Smesco: Aplikasi Temu Dari China Ancaman Serius Bagi UMKM Indonesia

JurnalPatroliNews – Jakarta – Kementerian Koperasi dan UKM (KemenkopUKM) mengklaim bahwa aplikasi Temu asal China dapat membahayakan keberlangsungan UMKM di Indonesia. Dalam diskusi bertajuk “Serbuan Produk Impor” yang berlangsung di Kantor KemenkopUKM, Kuningan, Jakarta Selatan, Selasa (6/8/2024), Direktur Utama Smesco Indonesia Wientor Rah Mada menyatakan kekhawatirannya terhadap dampak negatif aplikasi tersebut.

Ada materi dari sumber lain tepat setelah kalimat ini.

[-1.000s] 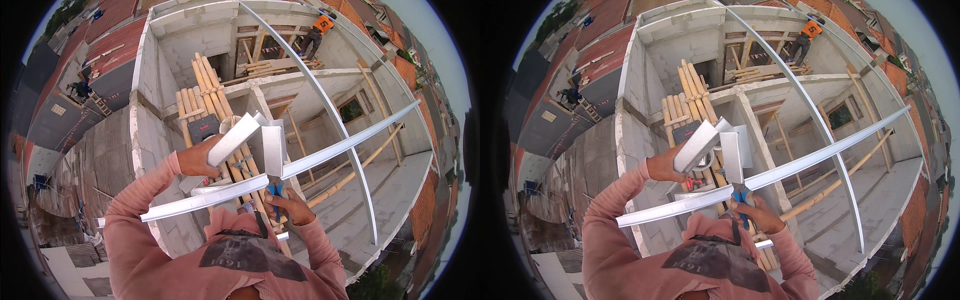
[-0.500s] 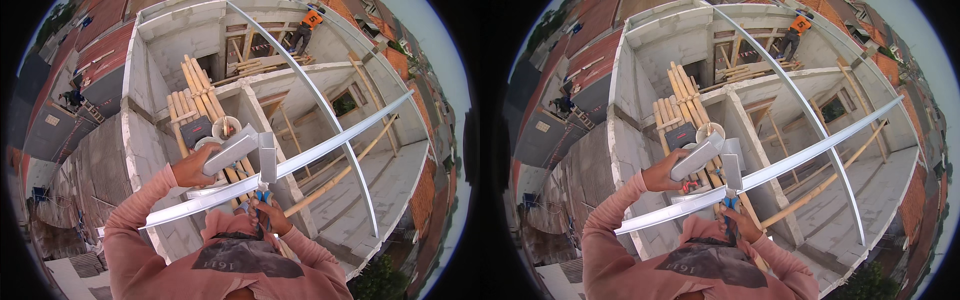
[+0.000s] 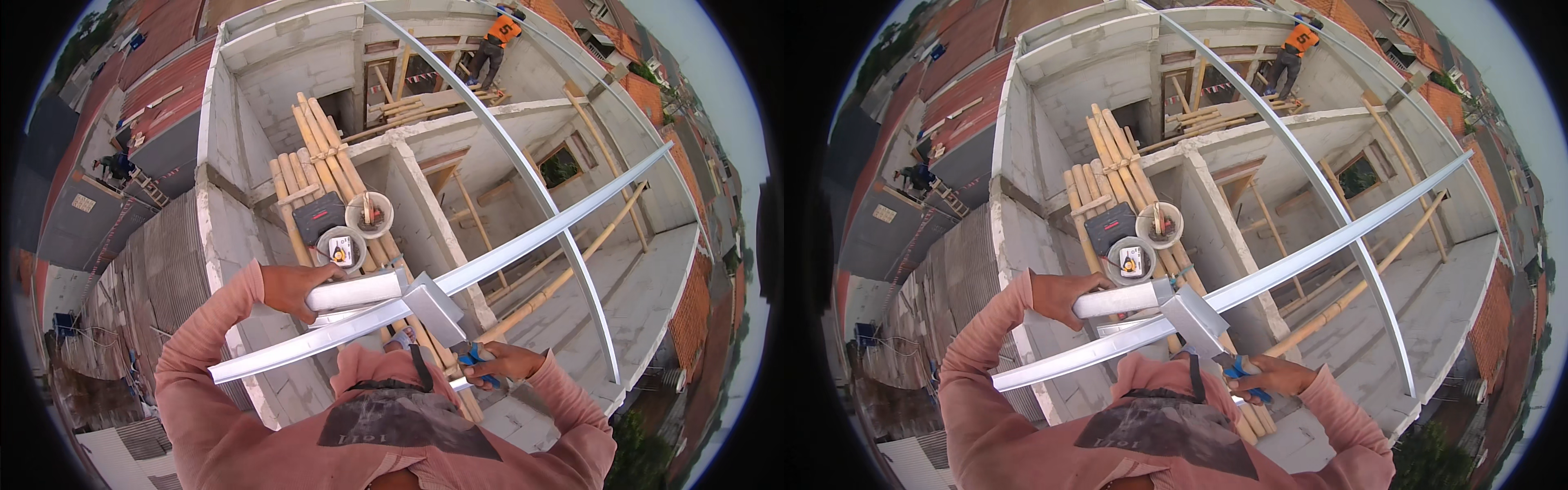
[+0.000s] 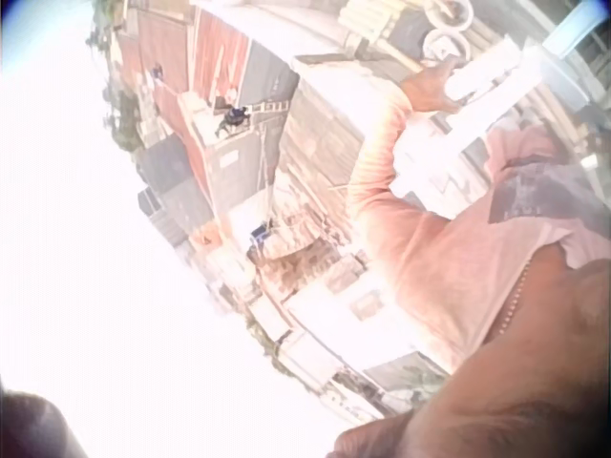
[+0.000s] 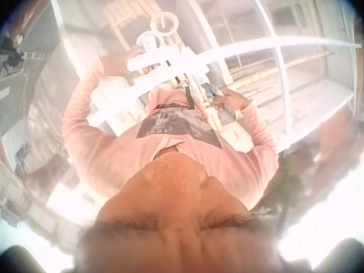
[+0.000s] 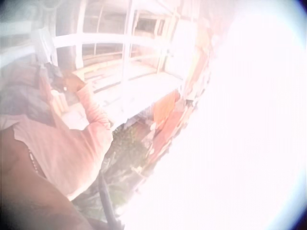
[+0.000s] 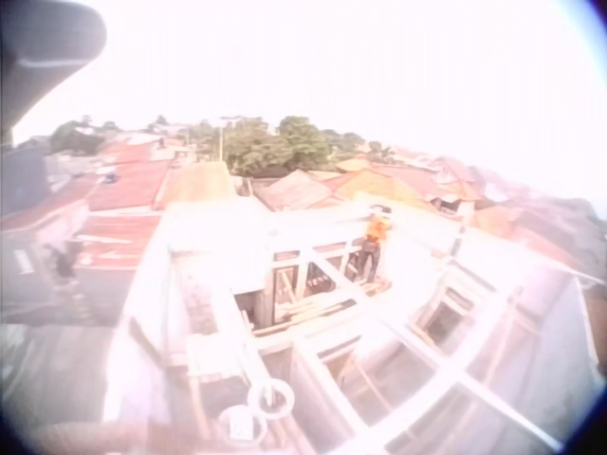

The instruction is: The person aligns and secures metal framing pieces on a roof structure. They use pliers to bend the metal, mark a piece with a pencil, and secure a junction using a power drill and screws.

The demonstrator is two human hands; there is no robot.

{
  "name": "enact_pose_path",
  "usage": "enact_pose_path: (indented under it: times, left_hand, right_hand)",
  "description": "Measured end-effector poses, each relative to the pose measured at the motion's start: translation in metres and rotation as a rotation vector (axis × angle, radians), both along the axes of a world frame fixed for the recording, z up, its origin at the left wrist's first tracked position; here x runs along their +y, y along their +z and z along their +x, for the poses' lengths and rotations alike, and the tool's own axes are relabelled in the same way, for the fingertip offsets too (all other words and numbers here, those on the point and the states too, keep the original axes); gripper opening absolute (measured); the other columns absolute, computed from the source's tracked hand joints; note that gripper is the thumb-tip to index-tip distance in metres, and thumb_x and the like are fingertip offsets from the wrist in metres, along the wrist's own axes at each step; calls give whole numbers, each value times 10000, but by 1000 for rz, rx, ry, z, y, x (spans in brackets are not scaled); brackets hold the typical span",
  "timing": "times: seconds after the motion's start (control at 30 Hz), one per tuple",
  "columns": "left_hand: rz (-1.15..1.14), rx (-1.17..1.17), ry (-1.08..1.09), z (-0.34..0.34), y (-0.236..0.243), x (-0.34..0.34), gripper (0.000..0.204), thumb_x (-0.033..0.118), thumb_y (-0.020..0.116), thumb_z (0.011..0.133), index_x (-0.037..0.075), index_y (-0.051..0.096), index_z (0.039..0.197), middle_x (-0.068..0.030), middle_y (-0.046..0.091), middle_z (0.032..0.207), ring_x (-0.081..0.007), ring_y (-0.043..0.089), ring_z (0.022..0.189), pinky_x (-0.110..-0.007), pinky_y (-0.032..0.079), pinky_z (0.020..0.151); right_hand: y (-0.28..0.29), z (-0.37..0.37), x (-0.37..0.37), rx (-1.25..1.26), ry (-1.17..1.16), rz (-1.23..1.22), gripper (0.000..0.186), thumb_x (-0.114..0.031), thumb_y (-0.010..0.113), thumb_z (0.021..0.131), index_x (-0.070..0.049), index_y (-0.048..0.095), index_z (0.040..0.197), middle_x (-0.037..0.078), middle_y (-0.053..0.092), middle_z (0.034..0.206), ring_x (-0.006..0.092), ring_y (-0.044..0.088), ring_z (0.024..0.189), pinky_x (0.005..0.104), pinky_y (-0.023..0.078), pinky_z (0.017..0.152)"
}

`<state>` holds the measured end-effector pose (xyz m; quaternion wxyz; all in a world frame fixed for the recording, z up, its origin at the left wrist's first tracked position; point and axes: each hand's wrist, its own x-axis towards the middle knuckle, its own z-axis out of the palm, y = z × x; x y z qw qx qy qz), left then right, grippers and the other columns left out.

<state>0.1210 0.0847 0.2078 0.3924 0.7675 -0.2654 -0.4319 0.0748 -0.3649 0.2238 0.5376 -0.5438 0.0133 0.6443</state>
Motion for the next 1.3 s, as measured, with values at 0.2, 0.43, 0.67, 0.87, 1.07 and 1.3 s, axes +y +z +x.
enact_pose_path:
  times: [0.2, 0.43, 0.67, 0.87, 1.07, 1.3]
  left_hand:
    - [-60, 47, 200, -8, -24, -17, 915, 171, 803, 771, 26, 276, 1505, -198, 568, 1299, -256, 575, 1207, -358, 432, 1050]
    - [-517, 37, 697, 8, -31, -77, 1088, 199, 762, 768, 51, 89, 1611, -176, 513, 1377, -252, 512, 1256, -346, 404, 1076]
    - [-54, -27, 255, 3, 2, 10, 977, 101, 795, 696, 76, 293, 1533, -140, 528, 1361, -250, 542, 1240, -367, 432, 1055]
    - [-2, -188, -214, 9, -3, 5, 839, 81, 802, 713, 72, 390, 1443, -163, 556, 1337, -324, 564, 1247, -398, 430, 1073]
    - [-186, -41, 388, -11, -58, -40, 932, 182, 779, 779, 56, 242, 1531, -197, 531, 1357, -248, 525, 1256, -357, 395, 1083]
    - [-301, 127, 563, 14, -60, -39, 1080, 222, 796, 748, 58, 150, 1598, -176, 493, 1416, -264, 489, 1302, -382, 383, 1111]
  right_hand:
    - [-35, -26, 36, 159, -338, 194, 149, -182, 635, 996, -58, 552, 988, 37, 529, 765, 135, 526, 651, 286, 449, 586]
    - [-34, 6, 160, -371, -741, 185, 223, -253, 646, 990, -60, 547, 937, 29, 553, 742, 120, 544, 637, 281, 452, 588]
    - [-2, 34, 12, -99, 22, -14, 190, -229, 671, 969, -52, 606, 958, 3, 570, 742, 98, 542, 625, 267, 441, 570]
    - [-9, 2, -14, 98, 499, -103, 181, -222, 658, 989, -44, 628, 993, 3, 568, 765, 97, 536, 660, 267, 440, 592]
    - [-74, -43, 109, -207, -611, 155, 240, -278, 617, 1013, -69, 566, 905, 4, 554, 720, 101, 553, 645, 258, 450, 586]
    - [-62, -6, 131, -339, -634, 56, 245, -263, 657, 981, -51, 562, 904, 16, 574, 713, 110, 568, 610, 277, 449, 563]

“Temu adalah aplikasi jahat dari China yang kalau dibiarkan masuk, UMKM akan mati,” tegas Wientor. Ia menjelaskan bahwa barang-barang yang dijual melalui aplikasi Temu tidak melibatkan penjual, reseller, atau dropshipper seperti aplikasi e-commerce lainnya. Berdasarkan pengalamannya di Thailand, Temu bahkan berani memberikan diskon hingga 90 persen. “Di AS, mereka bahkan memberikan harga 0 persen pada beberapa kondisi, sehingga pembeli hanya membayar ongkos kirim saja,” tambahnya.

Wientor berasumsi bahwa platform Temu menjual produk dead stock atau barang yang tidak laku di China dengan tujuan mengopernya ke negara lain, sejalan dengan kondisi surplus barang di China. “Jadi bukan tidak mungkin mereka melakukannya di negara kita,” ujarnya.

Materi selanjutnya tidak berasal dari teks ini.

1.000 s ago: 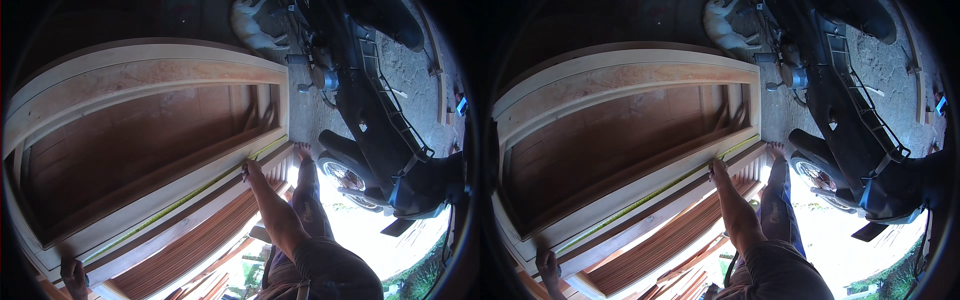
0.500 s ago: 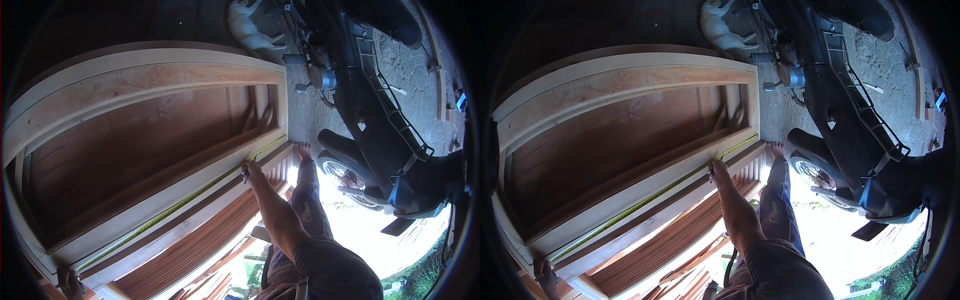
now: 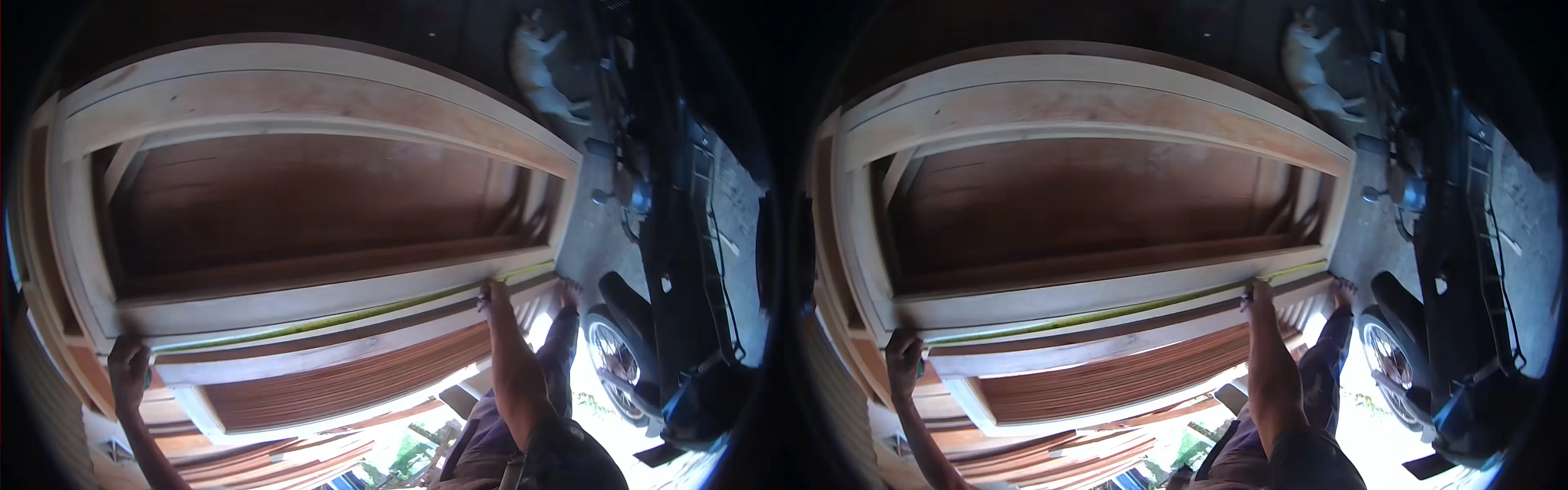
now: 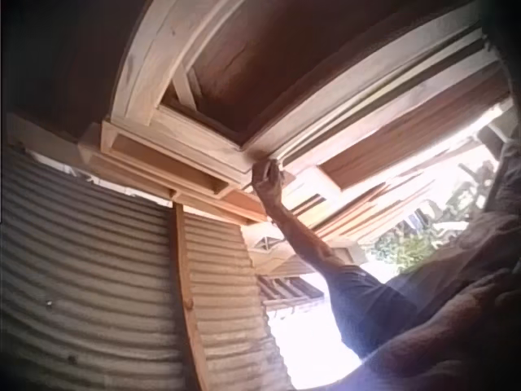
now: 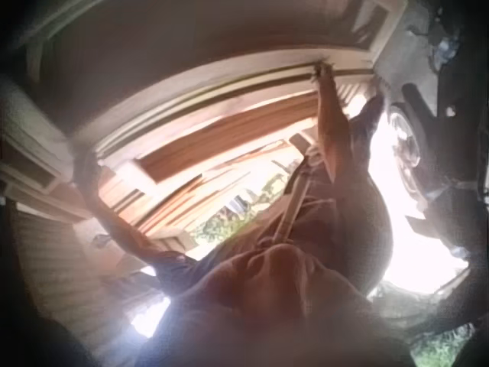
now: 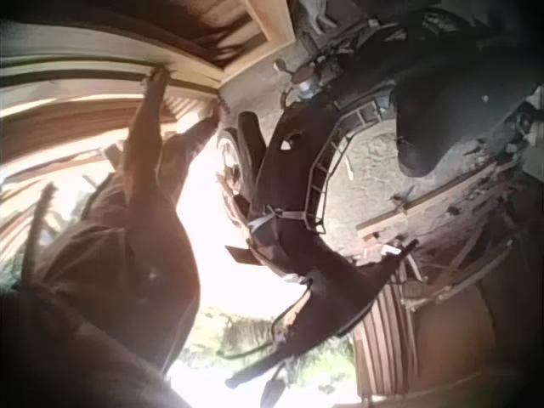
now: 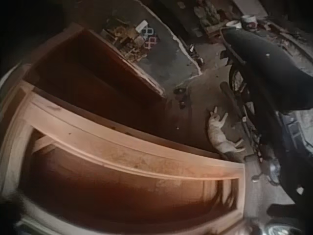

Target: The person uses a circular saw to cut a wooden plank, measures several wooden components with a tape measure, and moves various wooden boards around a workshop.

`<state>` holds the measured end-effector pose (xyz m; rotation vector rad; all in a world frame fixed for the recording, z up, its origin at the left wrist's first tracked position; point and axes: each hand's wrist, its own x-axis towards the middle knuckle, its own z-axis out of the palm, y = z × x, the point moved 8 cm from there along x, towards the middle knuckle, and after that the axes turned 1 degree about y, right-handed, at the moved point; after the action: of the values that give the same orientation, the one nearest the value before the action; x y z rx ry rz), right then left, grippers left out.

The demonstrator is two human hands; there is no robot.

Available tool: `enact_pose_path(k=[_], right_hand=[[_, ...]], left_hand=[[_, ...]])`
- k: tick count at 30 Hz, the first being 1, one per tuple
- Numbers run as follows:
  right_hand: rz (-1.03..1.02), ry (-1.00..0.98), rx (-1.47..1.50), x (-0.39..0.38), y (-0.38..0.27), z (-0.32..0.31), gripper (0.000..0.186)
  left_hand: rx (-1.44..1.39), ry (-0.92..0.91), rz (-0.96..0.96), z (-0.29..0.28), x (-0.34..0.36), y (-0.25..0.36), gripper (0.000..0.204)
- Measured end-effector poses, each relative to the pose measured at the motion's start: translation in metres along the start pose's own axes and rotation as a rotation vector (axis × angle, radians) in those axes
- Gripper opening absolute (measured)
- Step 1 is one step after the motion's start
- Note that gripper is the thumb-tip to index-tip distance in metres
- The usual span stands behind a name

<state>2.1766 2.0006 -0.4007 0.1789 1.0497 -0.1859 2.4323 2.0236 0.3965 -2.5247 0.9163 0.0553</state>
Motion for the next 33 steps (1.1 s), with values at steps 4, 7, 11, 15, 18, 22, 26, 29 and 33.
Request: enact_pose_path(k=[4, 7, 11, 15, 18, 22, 26, 29, 33], right_hand=[[0.262, -0.051, 0.034, 0.081, -0.025, -0.062, 0.036], [-0.048, -0.02, -0.093, 0.047, 0.016, -0.036, 0.026], [-0.038, 0.05, -0.215, 0.031, -0.013, -0.025, 0.027], [-0.034, 0.025, -0.292, 0.035, -0.029, 0.001, 0.026], [-0.034, 0.018, -0.333, 0.039, -0.037, 0.014, 0.025], [-0.033, 0.01, -0.377, 0.041, -0.041, 0.028, 0.025], [-0.017, -0.008, -0.403, 0.042, -0.04, 0.04, 0.024], [-0.014, -0.009, -0.42, 0.043, -0.039, 0.046, 0.023], [-0.013, -0.016, -0.443, 0.045, -0.041, 0.05, 0.022]], left_hand=[[0.063, 0.252, 0.102, -0.07, 0.048, 0.021, 0.01], [0.246, 0.223, -0.204, -0.104, -0.011, -0.054, 0.015], [0.337, 0.243, -0.205, -0.113, -0.011, -0.078, 0.018], [0.422, 0.288, -0.162, -0.124, 0.0, -0.083, 0.021], [0.436, 0.268, -0.207, -0.121, 0.01, -0.088, 0.019], [0.385, 0.205, -0.292, -0.119, 0.012, -0.1, 0.017], [0.45, 0.224, -0.284, -0.12, 0.016, -0.093, 0.018], [0.484, 0.242, -0.274, -0.121, 0.016, -0.086, 0.021], [0.498, 0.214, -0.314, -0.12, 0.018, -0.089, 0.024]])
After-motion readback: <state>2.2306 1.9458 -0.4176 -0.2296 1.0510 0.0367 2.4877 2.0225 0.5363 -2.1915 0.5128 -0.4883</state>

Staf Khusus MenkopUKM Bidang Pemberdayaan Ekonomi Kreatif, Fiki Satari, menambahkan bahwa Temu bekerja dengan cara mengirimkan produk langsung dari pabrik ke konsumen karena sudah terhubung dengan 80 pabrik di China. Fiki mengungkapkan bahwa sejak September 2022, Temu telah mencoba mendaftarkan diri dan masuk ke Indonesia namun gagal karena nama merek yang sudah ada di Indonesia. “Sekarang sedang proses pengajuan ulang didaftarkan langsung oleh dua pihak berbeda,” kata Fiki.

Sementara itu, Direktur Jenderal Perdagangan Dalam Negeri Kementerian Perdagangan (Kemendag), Isy Karim, menyatakan bahwa hingga saat ini aplikasi Temu belum memiliki izin beroperasi di Indonesia. “Sampai sekarang belum ada izinnya,” tutur Isy, di Jakarta  Rabu (19/6/2024). Ia menyebut telah berkoordinasi dengan Kementerian Komunikasi dan Informatika untuk memastikan hal ini.

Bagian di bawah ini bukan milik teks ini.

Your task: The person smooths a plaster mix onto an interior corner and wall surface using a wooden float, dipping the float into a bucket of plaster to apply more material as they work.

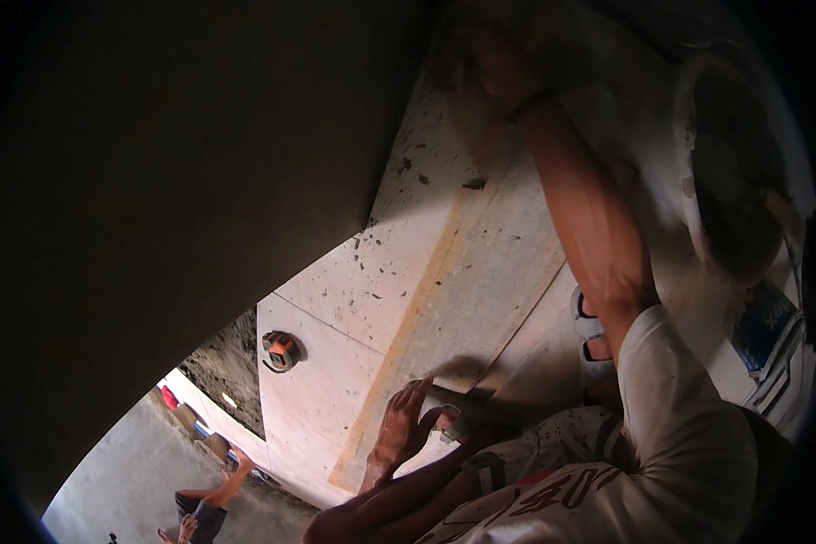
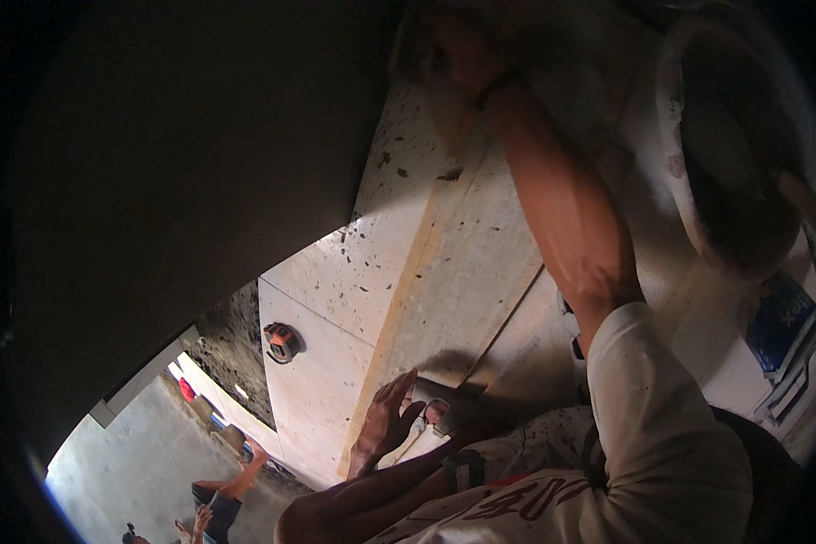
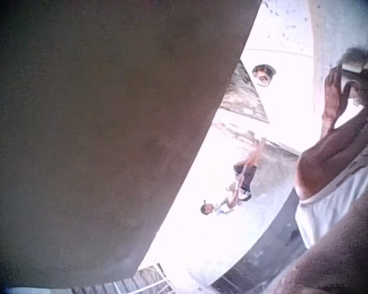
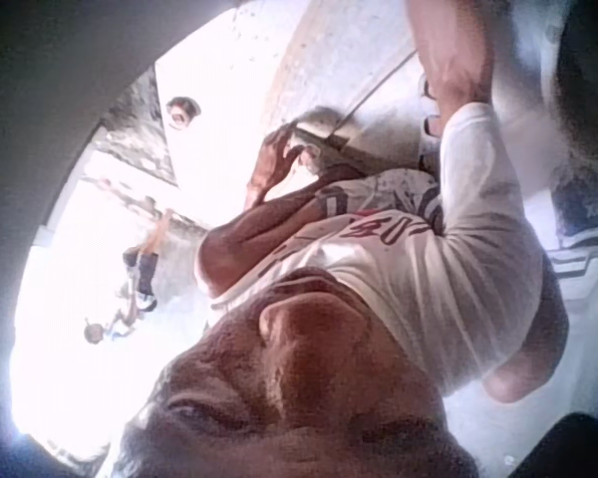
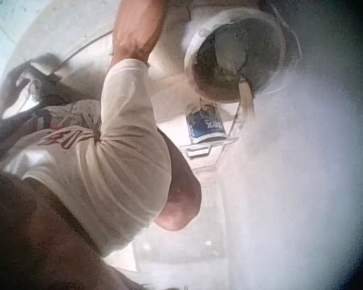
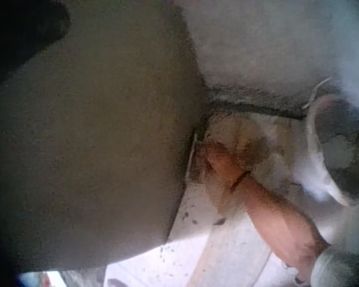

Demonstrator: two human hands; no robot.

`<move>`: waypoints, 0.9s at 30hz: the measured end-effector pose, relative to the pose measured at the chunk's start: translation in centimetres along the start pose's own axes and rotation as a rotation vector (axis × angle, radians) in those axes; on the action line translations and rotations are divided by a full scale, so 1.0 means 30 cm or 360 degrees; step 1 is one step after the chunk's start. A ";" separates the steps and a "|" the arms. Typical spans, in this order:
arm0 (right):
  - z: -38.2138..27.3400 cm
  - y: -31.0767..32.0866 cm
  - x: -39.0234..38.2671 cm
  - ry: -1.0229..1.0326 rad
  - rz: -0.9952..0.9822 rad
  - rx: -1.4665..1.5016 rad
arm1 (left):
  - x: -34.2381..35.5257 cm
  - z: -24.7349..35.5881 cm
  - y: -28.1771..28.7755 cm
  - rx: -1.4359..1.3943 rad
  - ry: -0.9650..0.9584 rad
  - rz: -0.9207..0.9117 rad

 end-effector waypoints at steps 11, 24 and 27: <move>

Isy menjelaskan bahwa model bisnis factory to consumer yang diterapkan oleh Temu tidak sesuai dengan kebijakan di Indonesia karena bertentangan dengan Peraturan Pemerintah tentang Penyelenggaraan Bidang Perdagangan.

Lanjutnya, setiap transaksi dari pabrik ke konsumen harus melibatkan perantara atau distributor. “Jadi tidak bisa dari pabrik langsung ke konsumen,” katanya. Meski begitu, Isy memastikan bahwa pihaknya akan terus memantau aplikasi Temu secara intensif.

Dengan berbagai kekhawatiran ini, KemenkopUKM berharap agar pemerintah dapat mengambil tindakan tegas untuk melindungi UMKM dari ancaman aplikasi Temu yang dianggap berpotensi merusak ekosistem bisnis lokal.